What is required -
In the listing below, find each line that holds "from" and list it.
[Source material — start]
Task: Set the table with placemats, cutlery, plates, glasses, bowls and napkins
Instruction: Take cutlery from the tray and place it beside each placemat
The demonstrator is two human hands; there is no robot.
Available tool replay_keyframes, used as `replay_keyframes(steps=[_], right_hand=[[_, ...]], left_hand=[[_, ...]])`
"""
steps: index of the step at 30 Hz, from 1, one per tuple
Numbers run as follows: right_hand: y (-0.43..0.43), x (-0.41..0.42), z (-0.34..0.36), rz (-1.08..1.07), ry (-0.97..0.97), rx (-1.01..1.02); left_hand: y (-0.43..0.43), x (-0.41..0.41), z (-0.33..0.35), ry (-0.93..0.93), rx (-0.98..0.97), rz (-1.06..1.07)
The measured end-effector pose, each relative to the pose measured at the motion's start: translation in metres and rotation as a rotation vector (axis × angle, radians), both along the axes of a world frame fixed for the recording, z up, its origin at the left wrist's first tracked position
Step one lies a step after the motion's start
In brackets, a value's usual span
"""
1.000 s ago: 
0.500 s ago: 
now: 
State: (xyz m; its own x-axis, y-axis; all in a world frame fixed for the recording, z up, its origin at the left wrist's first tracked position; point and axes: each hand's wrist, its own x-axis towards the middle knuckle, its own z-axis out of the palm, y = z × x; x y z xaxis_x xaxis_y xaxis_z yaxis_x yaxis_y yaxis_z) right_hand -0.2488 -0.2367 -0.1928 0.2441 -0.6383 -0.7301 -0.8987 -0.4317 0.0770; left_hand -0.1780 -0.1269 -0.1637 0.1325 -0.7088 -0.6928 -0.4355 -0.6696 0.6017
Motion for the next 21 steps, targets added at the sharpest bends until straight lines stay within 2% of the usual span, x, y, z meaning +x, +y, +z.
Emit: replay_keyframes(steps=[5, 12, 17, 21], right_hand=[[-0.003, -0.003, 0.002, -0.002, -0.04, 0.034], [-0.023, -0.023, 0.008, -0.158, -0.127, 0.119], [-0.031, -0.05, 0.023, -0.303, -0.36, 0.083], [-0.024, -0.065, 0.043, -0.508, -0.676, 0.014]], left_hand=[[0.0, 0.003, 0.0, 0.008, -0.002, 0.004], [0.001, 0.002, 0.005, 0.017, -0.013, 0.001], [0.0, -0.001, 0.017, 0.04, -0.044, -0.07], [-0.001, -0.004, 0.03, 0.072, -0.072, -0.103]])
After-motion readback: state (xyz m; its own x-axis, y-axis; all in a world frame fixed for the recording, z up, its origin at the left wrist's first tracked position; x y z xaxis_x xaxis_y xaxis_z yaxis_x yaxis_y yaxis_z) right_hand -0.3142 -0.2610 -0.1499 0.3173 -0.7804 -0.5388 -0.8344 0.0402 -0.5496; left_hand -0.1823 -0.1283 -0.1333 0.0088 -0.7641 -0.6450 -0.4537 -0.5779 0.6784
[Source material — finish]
Output of the exercise -
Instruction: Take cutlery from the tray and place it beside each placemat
steps: index of the step at 30 Hz, from 1, one per tuple

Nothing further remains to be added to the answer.